The Impact of Enhancing Diet Quality or Dietary Supplementation of Flavor and Multi-Enzymes on Primiparous Lactating Sows

This study was aimed to explore how a high-quality diet or a flavor plus multi-enzyme diet affects the feed intake, nutrient digestibility and antioxidation capacity of lactating sows and the growth of their progeny. Thirty primiparous sows were randomly assigned to three treatments from d 2 of lactation until weaning (d 21): control (CON), with a basal diet; high quality (HQ), with 200 kcal/kg higher net energy than CON; or the CON diet supplemented with 500 mg/kg flavor and 100 mg/kg multi-enzymes (F + E).
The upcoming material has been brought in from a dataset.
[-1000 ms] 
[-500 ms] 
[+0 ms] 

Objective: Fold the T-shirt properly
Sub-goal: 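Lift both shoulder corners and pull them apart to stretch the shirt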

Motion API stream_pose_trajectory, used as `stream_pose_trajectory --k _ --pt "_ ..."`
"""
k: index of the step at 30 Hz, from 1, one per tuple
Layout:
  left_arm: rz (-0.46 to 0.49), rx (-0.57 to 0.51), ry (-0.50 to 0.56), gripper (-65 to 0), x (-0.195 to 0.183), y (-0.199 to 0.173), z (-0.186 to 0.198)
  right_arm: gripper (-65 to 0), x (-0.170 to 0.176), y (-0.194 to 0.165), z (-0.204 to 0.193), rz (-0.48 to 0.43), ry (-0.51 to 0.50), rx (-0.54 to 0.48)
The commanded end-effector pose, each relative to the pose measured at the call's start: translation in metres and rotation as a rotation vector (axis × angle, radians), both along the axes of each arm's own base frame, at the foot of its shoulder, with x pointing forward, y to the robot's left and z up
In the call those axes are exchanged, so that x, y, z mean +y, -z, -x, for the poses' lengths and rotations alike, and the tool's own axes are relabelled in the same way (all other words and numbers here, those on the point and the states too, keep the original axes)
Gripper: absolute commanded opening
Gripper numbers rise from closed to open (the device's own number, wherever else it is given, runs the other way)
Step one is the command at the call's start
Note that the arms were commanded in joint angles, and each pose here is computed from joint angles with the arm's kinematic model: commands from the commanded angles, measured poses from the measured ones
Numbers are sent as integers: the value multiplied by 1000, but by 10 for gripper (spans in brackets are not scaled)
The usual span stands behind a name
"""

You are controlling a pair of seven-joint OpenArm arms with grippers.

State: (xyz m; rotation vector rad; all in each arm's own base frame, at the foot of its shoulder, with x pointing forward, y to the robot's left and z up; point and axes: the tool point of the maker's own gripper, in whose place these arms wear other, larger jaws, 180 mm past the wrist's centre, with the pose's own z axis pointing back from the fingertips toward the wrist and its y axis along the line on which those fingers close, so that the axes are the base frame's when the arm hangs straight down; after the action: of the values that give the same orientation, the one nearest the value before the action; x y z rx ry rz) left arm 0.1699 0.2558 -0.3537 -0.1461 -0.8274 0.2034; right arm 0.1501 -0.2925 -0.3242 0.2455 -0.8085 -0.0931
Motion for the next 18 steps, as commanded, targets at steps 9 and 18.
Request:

Sows fed with the HQ or F + E diets improved piglets’ live weight (p < 0.05) and average daily weight gain (p < 0.10), litter weight gain (p < 0.10) and piglet growth to milk yield ratio (p < 0.10). Compared with CON, the HQ and F + E groups increased the digestibility of ether extract, ash, neutral detergent fiber, crude fiber and phosphorus (p < 0.10), and the HQ group also increased dry matter, gross energy, crude protein, acid detergent fiber and energy intake (p < 0.05). Compared with CON, the F + E group decreased serum urea nitrogen and aspartate aminotransferase (p < 0.05) and enhanced superoxide dismutase, catalase and glutathione peroxidase, but it decreased malondialdehyde in milk supernatant (p < 0.05).